## Problem to work on:
Please copy only the material from the line that has "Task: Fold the" to the very last line, both ends included, exactly as written and without pictures.

Information supplied Block Start

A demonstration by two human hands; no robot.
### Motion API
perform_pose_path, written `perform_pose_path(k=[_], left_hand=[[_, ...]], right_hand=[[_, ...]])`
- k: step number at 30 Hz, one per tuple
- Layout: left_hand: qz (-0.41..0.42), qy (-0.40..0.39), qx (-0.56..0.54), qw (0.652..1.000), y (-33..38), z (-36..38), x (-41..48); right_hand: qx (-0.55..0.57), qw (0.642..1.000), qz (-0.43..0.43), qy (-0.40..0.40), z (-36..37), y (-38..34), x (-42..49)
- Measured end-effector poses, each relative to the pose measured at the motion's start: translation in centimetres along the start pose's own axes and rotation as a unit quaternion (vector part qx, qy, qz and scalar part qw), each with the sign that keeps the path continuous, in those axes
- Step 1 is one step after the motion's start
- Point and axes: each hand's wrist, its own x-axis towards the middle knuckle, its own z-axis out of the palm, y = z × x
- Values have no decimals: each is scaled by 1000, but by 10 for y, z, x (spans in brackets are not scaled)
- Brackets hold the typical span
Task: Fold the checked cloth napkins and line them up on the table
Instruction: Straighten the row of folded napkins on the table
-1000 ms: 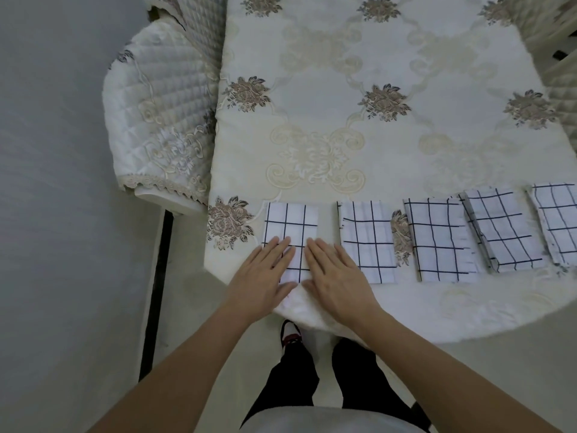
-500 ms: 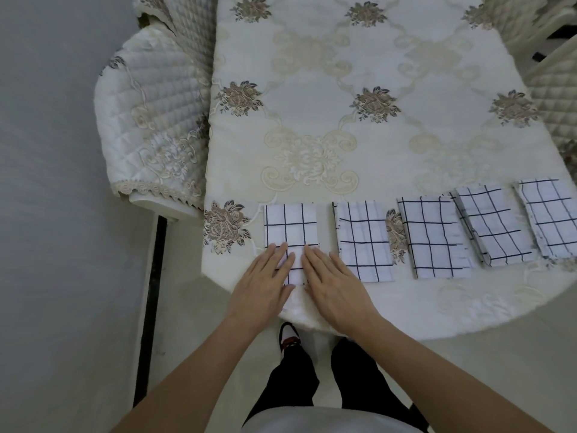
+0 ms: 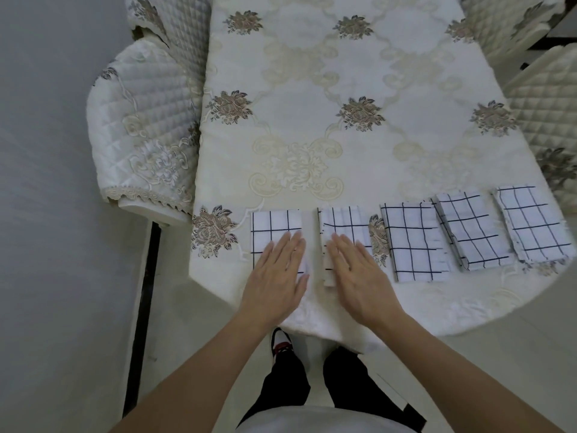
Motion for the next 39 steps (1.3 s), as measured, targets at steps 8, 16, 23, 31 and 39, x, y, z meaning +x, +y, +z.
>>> perform_pose_path(k=[8,16,23,31,39], left_hand=[[-3,-113,46,993,60,24,56],[-27,-121,56,991,58,32,59],[-19,-145,52,988,43,34,75],[-21,-107,55,993,44,38,70],[-9,-92,65,994,41,48,52]], right_hand=[[-58,997,13,-54,15,72,-10],[-49,996,-11,-72,15,81,-8],[-37,995,-27,-87,20,84,9],[-29,997,-20,-75,23,82,11],[-18,995,-29,-94,24,82,-11]])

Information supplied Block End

## Finished exercise:
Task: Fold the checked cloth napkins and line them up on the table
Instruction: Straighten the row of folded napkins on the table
-1000 ms: 
-500 ms: 
+0 ms: 
Motion for the next 39 steps (1.3 s), as measured, targets at steps 8, 16, 23, 31 and 39, x, y, z meaning +x, +y, +z.
>>> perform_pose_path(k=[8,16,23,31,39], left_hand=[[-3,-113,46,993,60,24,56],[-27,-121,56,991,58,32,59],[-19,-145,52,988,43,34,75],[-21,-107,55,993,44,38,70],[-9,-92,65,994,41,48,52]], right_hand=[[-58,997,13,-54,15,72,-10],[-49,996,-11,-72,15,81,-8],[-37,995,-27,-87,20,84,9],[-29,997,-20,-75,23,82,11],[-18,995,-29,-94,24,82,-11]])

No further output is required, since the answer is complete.